**EXERCISE DIRECTIONS**
Return exactly those lines of the material below that fall between the line holding "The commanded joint" and the line holding "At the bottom", inclusive.
[[ SOURCE DATA, beginning ]]
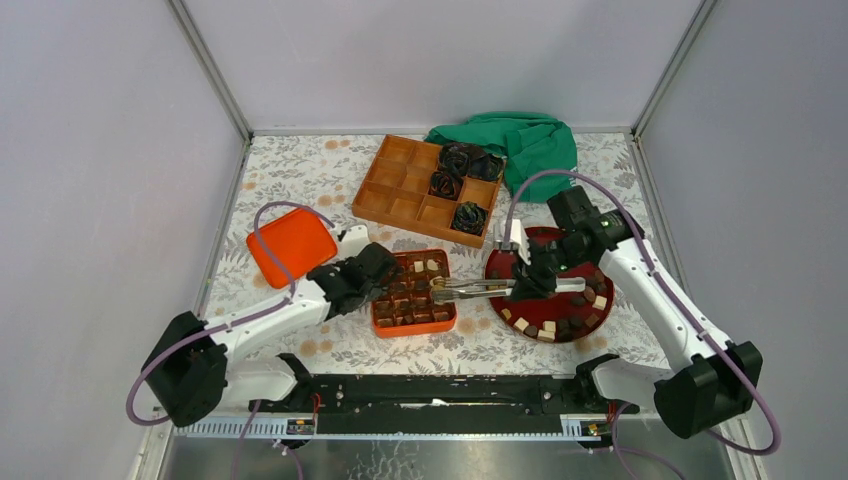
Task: Pack the chocolate
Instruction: Place the fake chocolate in the packing box.
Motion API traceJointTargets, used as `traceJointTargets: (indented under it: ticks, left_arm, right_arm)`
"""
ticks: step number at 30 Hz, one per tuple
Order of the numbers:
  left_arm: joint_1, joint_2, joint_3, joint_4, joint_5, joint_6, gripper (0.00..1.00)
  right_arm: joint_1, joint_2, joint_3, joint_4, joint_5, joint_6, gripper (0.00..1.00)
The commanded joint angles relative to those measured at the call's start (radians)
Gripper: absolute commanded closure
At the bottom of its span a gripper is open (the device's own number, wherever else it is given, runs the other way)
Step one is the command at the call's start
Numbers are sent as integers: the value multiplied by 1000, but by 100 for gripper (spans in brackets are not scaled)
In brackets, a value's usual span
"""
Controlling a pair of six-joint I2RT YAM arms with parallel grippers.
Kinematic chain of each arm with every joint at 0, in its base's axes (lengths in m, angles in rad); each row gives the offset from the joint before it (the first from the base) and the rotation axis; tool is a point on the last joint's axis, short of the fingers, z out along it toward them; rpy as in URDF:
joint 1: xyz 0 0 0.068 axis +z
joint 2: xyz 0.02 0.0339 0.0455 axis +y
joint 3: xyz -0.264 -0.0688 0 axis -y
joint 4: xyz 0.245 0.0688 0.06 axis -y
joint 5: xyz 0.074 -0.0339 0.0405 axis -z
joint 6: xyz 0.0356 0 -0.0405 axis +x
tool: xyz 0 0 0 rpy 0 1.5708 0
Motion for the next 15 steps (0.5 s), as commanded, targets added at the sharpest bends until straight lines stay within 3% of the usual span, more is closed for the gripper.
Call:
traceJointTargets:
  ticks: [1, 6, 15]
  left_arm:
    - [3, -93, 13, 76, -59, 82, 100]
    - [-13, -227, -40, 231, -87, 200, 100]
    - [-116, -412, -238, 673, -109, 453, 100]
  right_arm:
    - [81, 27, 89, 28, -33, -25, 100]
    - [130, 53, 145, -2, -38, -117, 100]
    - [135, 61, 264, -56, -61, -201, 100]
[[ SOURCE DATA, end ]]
**OUTPUT BELOW**
The commanded joint angles relative to those measured at the call's start (radians)
Gripper: absolute commanded closure
At the bottom of its span a gripper is open (the device's own number, wherever else it is given, runs the other way)

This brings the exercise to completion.